EXERCISE MATERIALS below:

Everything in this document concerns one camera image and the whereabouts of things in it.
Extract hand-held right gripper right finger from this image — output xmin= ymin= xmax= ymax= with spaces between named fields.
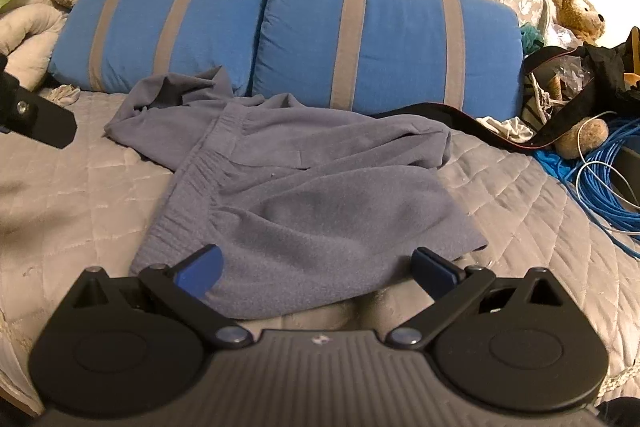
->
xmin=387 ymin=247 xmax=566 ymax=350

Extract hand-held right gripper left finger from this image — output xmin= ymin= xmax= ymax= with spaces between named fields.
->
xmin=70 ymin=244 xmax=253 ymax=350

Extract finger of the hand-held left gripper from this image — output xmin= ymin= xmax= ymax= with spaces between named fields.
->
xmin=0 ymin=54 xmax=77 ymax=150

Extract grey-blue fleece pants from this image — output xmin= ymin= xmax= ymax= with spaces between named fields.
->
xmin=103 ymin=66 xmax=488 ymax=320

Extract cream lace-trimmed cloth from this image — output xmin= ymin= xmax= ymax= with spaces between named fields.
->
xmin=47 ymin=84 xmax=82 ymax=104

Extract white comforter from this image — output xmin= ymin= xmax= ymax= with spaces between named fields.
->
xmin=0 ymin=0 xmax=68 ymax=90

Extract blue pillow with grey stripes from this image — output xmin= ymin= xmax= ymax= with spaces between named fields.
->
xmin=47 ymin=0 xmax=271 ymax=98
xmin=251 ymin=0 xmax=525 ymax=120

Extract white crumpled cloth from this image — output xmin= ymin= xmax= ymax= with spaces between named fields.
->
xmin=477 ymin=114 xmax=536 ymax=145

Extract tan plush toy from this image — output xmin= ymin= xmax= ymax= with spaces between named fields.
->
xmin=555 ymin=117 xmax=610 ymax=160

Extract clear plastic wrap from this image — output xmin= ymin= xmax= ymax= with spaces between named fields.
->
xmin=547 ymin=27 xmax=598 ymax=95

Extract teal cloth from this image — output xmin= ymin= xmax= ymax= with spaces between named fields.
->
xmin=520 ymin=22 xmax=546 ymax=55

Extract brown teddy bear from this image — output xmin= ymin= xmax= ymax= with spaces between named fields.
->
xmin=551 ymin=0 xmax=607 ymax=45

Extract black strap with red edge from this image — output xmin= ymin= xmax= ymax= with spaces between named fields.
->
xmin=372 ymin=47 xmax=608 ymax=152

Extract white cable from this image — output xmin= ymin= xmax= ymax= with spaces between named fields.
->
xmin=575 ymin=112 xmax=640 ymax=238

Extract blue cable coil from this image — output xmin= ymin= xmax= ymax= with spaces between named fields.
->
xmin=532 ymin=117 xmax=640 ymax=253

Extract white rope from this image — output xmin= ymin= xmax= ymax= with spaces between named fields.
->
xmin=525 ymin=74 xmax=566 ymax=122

End of EXERCISE MATERIALS.
EXERCISE MATERIALS below:

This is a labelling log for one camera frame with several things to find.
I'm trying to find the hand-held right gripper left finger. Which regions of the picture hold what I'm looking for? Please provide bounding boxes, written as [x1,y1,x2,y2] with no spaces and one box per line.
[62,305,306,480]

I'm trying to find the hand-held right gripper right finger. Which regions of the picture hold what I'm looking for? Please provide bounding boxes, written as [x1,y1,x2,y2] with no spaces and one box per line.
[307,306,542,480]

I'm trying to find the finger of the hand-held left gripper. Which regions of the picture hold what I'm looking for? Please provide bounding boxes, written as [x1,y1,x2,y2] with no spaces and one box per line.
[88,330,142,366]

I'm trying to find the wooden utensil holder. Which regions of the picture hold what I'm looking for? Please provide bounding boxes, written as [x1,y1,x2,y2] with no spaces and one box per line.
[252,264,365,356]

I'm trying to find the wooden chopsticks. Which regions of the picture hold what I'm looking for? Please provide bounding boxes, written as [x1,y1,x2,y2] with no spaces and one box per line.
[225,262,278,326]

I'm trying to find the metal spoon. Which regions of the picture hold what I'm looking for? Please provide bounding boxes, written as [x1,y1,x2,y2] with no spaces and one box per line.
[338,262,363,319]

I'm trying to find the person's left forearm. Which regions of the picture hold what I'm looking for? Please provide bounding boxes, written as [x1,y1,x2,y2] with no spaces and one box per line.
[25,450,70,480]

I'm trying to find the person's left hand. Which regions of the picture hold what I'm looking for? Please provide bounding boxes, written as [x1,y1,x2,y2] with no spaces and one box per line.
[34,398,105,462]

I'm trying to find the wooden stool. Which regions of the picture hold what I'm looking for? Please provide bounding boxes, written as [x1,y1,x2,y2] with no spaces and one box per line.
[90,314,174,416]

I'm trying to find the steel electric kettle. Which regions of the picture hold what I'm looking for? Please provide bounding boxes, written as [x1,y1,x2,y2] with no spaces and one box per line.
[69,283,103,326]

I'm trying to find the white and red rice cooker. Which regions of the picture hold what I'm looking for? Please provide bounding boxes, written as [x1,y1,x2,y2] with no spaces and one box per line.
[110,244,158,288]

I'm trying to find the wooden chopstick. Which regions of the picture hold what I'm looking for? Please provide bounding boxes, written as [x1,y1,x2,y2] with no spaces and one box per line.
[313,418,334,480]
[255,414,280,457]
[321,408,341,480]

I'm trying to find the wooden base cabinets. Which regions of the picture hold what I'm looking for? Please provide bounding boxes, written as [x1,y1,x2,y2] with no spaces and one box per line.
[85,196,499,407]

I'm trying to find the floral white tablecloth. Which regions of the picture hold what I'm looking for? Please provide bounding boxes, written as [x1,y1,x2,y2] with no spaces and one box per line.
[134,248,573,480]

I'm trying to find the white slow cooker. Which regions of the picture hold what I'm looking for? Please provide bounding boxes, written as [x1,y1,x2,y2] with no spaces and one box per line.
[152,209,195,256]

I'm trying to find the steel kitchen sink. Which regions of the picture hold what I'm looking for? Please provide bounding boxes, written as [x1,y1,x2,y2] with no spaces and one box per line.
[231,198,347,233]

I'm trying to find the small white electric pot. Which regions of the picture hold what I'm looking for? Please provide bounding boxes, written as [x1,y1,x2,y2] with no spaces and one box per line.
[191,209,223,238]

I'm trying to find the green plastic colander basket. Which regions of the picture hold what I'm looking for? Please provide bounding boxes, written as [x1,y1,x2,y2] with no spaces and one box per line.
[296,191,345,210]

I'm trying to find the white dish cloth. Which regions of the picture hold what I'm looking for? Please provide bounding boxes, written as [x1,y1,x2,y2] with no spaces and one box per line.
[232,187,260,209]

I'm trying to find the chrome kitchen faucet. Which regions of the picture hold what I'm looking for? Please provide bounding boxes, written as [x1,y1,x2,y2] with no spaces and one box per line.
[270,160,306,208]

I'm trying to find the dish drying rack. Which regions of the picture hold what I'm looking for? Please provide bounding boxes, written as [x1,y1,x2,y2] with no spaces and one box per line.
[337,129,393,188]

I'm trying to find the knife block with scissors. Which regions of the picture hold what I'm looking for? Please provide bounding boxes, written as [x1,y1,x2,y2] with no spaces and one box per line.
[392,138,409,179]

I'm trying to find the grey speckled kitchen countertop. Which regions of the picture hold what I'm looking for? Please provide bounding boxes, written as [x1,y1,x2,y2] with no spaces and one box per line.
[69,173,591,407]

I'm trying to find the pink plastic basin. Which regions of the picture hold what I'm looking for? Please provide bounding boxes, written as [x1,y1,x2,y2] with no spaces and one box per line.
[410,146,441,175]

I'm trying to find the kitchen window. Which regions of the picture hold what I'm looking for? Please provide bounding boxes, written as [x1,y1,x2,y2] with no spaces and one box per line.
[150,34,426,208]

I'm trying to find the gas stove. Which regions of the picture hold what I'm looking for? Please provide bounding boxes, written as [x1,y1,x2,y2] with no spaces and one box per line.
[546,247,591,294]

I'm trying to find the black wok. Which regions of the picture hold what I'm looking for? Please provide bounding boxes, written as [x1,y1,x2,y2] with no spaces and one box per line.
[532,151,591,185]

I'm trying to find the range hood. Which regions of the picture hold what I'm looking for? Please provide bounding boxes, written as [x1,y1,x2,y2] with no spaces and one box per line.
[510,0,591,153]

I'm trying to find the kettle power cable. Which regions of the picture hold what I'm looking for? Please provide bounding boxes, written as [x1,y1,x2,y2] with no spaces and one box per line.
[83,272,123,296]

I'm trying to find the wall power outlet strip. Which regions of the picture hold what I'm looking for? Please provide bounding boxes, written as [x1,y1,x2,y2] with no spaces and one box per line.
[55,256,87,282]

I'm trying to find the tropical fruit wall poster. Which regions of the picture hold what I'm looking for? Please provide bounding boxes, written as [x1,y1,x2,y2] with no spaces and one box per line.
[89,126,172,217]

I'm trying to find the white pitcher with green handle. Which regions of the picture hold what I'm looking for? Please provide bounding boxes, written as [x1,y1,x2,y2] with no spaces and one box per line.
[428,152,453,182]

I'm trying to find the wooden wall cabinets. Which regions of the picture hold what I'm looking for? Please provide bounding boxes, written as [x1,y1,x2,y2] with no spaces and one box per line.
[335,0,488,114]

End of EXERCISE MATERIALS.
EXERCISE MATERIALS below:

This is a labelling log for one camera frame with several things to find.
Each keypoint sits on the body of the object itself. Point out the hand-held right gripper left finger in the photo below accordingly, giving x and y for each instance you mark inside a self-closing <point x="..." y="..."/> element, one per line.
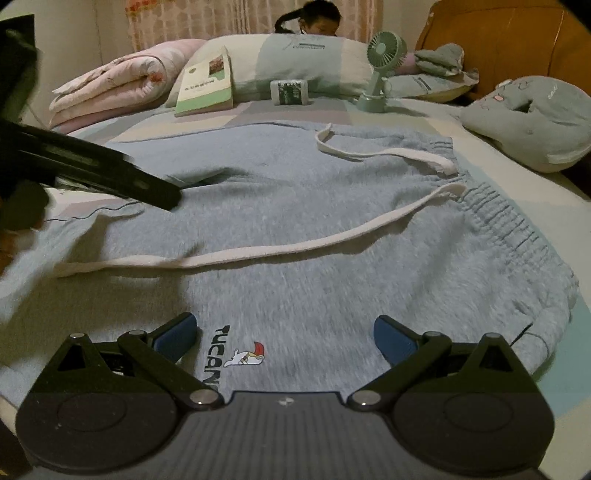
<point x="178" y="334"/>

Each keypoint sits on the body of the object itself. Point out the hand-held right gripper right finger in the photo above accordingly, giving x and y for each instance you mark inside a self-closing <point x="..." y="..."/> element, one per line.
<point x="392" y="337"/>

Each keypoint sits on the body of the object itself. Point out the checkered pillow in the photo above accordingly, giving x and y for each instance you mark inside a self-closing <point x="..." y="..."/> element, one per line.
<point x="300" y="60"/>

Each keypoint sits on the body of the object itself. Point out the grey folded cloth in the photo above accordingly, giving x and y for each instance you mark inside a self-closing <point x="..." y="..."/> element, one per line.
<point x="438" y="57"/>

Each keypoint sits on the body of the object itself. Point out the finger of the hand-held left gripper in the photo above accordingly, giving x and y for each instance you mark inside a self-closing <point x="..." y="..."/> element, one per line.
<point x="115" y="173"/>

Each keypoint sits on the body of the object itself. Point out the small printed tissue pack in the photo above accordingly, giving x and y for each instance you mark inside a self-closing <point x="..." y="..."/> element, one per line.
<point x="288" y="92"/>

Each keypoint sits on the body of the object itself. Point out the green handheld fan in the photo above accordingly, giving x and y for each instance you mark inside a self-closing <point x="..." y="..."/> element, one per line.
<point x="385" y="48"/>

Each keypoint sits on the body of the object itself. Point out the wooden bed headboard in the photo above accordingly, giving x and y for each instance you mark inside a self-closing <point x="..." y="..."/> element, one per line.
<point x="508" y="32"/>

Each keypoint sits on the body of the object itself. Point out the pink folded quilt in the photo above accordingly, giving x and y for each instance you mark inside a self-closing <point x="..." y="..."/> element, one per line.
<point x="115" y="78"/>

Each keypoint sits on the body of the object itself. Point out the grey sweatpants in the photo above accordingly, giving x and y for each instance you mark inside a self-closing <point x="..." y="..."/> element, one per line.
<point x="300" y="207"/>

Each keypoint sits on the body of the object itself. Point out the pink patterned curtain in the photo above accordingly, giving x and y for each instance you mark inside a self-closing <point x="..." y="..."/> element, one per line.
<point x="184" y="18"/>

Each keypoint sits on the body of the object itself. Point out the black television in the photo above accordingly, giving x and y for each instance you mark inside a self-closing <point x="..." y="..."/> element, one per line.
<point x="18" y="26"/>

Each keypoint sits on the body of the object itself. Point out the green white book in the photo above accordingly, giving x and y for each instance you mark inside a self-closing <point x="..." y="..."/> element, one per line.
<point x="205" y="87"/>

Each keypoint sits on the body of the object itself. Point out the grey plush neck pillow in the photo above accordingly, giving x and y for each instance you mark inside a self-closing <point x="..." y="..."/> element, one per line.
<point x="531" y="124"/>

End of EXERCISE MATERIALS.

• _PROBLEM_:
Although the records above contain pictures, the copy should not; retype exactly the lines from the one containing "Everything in this" through the one containing "Extract hand-held right gripper left".

• _TASK OUTPUT_:
Everything in this document concerns one camera image and the whereabouts of things in it.
Extract hand-held right gripper right finger from this image — output xmin= ymin= xmax= ymax= with spaces between named fields.
->
xmin=387 ymin=247 xmax=566 ymax=350

Extract hand-held right gripper left finger from this image — output xmin= ymin= xmax= ymax= with spaces between named fields.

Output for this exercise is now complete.